Exercise aim
Using the data below, return the stretch from the line that contains "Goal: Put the" through the line that contains "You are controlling", both included, exactly as it stands and nothing beyond it.

*** Block opens ***

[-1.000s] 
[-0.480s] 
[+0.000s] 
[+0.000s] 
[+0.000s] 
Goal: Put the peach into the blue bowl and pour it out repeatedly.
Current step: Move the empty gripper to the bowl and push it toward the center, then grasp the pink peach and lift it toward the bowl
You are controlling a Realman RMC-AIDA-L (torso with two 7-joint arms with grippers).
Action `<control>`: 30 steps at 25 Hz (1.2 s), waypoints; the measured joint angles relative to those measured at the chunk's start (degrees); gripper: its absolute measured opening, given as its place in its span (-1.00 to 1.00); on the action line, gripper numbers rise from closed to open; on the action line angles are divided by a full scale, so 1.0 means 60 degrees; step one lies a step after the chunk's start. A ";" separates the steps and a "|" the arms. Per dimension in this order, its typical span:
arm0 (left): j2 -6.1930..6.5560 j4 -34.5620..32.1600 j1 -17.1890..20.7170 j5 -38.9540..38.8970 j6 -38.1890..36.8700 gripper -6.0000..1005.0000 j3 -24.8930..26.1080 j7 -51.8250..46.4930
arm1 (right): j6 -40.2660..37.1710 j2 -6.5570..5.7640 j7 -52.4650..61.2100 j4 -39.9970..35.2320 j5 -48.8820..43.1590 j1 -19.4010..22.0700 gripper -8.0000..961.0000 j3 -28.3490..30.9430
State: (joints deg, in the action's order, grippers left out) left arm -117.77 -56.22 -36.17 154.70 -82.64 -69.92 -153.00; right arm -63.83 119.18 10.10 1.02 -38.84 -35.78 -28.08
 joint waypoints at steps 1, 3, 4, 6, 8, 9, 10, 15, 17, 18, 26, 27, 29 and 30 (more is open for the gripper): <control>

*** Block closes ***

Written response
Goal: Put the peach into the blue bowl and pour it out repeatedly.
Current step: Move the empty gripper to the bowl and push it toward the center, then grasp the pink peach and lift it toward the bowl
You are controlling a Realman RMC-AIDA-L (torso with two 7-joint arms with grippers).

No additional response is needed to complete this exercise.